● Exercise description: Your task is to reproduce exactly the lines from the one containing "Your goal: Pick" through the last line below, both ends included, and nothing else, with no pictures.

------------------------------------

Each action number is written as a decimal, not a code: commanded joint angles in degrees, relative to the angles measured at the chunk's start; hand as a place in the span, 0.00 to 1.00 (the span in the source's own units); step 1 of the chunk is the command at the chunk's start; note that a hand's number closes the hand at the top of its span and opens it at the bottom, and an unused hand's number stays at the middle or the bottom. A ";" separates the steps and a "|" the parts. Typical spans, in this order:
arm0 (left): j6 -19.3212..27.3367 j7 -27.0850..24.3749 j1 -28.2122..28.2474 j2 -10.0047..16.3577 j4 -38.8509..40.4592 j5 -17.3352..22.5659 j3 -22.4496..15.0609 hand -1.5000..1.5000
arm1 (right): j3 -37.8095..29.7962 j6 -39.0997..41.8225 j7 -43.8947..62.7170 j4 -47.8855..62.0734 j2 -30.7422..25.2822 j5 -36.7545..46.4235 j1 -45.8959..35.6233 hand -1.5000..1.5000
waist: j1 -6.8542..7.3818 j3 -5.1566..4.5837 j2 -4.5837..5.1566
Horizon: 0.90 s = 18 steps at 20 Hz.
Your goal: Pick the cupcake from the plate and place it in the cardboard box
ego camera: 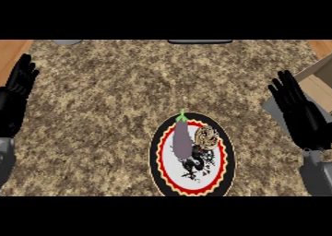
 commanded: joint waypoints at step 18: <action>-6.39 2.42 1.76 -8.64 -3.22 -3.20 -15.58 0.50 | 27.92 -33.31 9.19 -7.18 -10.66 72.36 10.06 0.00 | -3.09 -1.53 -0.29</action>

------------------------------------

● Solved problem:
Your goal: Pick the cupcake from the plate and place it in the cardboard box
ego camera: 
 commanded: joint waypoints at step 18: <action>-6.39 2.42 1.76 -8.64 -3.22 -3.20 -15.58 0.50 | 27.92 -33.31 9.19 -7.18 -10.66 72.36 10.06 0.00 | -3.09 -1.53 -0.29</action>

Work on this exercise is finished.